» Aim of the task:
The listing is to be transcribed in full, with its images left out.

» Given data:
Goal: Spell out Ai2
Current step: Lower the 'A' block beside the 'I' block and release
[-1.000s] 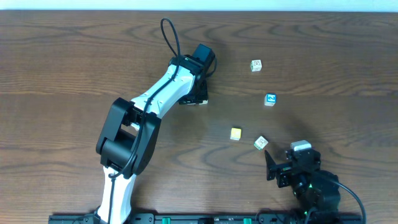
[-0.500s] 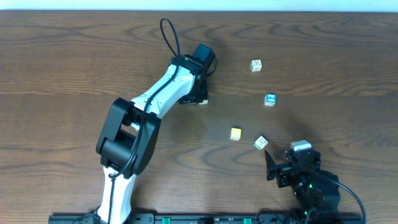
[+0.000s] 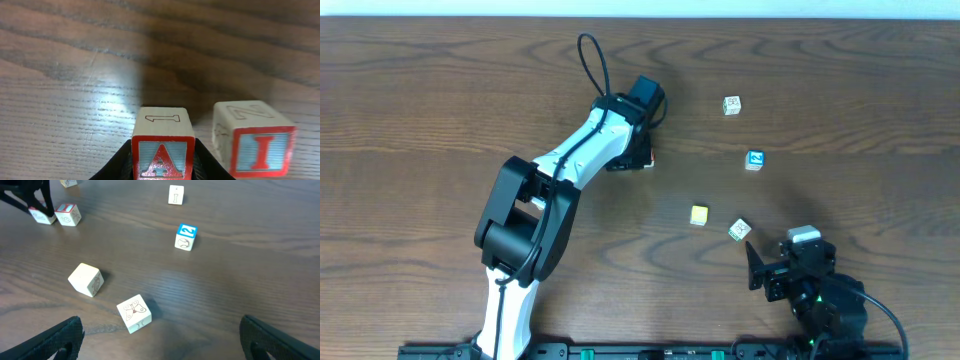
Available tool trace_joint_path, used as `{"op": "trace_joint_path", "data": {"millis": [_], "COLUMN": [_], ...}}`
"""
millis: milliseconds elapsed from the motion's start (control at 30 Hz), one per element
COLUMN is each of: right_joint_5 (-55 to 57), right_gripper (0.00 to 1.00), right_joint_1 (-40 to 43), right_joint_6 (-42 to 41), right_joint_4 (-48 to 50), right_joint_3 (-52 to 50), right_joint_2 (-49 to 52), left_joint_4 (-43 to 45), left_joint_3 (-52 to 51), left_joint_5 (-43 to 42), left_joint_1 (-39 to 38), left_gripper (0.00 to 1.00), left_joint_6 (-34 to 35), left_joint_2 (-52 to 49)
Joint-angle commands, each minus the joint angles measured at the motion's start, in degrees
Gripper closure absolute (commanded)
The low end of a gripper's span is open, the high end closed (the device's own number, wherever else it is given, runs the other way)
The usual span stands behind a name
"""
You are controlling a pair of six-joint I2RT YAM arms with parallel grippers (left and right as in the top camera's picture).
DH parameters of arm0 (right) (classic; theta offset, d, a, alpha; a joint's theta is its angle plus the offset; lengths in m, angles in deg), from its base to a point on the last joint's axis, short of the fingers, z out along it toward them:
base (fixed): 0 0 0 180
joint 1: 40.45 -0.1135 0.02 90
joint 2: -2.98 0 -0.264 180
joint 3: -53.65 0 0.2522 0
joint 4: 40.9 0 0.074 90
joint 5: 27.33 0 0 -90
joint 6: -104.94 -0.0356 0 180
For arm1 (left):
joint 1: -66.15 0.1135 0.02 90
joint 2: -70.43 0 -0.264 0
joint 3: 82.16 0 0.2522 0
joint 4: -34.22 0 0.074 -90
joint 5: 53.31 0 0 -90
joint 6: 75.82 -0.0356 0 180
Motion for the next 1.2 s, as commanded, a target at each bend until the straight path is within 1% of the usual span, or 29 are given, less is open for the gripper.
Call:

» Task output:
Goal: Spell out Ai2
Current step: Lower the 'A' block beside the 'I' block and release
[-1.000s] 
[-0.500s] 
[+0.000s] 
Available tool trace_joint_path, used as `{"op": "trace_joint_path", "data": {"millis": [_], "COLUMN": [_], ...}}`
"""
millis: milliseconds elapsed from the motion's start (control at 30 Hz), one per element
COLUMN is each of: right_joint_5 (-55 to 57), right_gripper (0.00 to 1.00), right_joint_1 (-40 to 43), right_joint_6 (-42 to 41), right_joint_4 (-48 to 50), right_joint_3 (-52 to 50), right_joint_2 (-49 to 52), left_joint_4 (-43 to 45), left_joint_3 (-52 to 51), left_joint_5 (-43 to 42), left_joint_1 (-39 to 38), left_gripper (0.00 to 1.00), left_joint_6 (-34 to 35), left_joint_2 (-52 to 49)
Joint-angle commands, each minus the joint angles measured at the motion's start, in degrees
Gripper closure absolute (commanded)
The low end of a gripper's span is open, the high end closed (the device's own number, wherever else it is given, runs the other way)
The usual span stands behind a name
"""
You are controlling a pair of six-joint I2RT YAM arms with parallel grippers (left and right as in the top camera's picture).
DH parameters of arm0 (right) (classic; theta offset, d, a, alpha; a joint's theta is its angle plus the offset; lengths in m, angles in deg), from its base to a point on the last joint's axis, short of the fingers, z out along it toward them:
base (fixed): 0 0 0 180
joint 1: 40.45 -0.1135 0.02 90
joint 2: -2.98 0 -0.264 180
joint 3: -53.65 0 0.2522 0
joint 4: 40.9 0 0.074 90
joint 5: 27.33 0 0 -90
joint 6: -104.94 -0.0356 0 180
For arm1 (left):
joint 1: -66.15 0.1135 0.02 90
joint 2: -70.43 0 -0.264 0
joint 3: 82.16 0 0.2522 0
joint 4: -34.22 0 0.074 -90
joint 5: 53.31 0 0 -90
joint 6: 75.82 -0.0356 0 180
Motion for the next 1.2 s, as commanded, a target at each bend until the straight path is within 1% of the usual span, or 29 are given, less is open for the gripper.
Call:

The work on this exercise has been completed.